[EXERCISE]:
Exactly the lines from the one that holds "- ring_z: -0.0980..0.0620" to the end of the data below: retype these and nothing else.

▬▬▬▬▬▬▬▬▬▬

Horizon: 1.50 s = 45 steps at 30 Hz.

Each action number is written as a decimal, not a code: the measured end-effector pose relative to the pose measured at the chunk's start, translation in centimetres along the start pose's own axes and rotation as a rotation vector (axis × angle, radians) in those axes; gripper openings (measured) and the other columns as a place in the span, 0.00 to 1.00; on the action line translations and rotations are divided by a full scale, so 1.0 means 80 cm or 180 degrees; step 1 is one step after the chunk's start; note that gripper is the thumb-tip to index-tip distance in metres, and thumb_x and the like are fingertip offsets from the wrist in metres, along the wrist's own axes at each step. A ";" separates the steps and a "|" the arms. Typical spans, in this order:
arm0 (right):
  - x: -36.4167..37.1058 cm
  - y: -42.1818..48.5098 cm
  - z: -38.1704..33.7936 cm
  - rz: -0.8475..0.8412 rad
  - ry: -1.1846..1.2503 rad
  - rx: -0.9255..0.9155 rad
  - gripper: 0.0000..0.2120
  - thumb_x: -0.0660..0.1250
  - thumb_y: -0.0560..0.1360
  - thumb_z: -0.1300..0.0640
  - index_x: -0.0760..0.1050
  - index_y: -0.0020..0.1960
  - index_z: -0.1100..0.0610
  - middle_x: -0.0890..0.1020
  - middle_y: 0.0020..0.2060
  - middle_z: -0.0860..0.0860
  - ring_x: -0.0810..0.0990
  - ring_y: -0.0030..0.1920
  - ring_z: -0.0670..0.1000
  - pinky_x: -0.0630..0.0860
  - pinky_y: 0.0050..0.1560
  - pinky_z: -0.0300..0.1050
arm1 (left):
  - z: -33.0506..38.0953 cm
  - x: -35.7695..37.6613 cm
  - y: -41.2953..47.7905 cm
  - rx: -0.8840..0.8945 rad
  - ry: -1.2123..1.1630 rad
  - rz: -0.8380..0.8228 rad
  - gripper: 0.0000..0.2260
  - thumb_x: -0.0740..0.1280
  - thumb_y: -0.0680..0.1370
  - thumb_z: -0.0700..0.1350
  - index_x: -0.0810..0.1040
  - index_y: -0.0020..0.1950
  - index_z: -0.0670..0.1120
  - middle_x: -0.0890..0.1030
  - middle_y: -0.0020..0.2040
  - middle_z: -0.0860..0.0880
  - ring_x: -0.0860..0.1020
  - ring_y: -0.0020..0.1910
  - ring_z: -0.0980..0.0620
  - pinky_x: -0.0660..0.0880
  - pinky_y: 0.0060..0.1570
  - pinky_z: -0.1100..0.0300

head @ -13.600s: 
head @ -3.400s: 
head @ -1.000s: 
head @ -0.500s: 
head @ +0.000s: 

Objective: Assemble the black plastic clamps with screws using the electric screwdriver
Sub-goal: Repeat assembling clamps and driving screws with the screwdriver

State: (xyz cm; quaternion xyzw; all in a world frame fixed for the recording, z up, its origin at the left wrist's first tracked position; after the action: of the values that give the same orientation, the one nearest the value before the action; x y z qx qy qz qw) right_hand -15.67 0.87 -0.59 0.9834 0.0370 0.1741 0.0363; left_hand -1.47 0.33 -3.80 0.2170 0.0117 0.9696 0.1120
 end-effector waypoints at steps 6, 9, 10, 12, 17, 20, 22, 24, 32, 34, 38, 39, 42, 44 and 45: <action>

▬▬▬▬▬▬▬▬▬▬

[RESPONSE AREA]:
  - ring_z: -0.0980..0.0620
  - pinky_x: -0.0660..0.0880
  - pinky_y: 0.0060..0.1570
  - pinky_z: -0.1100..0.0300

head @ -13.600s: 
head @ -3.400s: 
head @ -1.000s: 
head @ -0.500s: 
head @ +0.000s: 

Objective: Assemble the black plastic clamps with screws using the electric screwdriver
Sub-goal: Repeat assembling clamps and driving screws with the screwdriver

State: (xyz cm; quaternion xyzw; all in a world frame fixed for the recording, z up, its origin at the left wrist's first tracked position; after the action: of the values that give the same orientation, the one nearest the value before the action; x y z qx qy qz qw) right_hand -15.67 0.87 -0.59 0.9834 0.0370 0.1741 0.0363; left_hand -1.47 0.33 -3.80 0.2170 0.0117 0.9696 0.1120
 end-effector waypoints at steps 6, 9, 10, 12, 17, 20, 22, 24, 32, 34, 38, 39, 42, 44 and 45: <action>

No further output is needed for this exercise.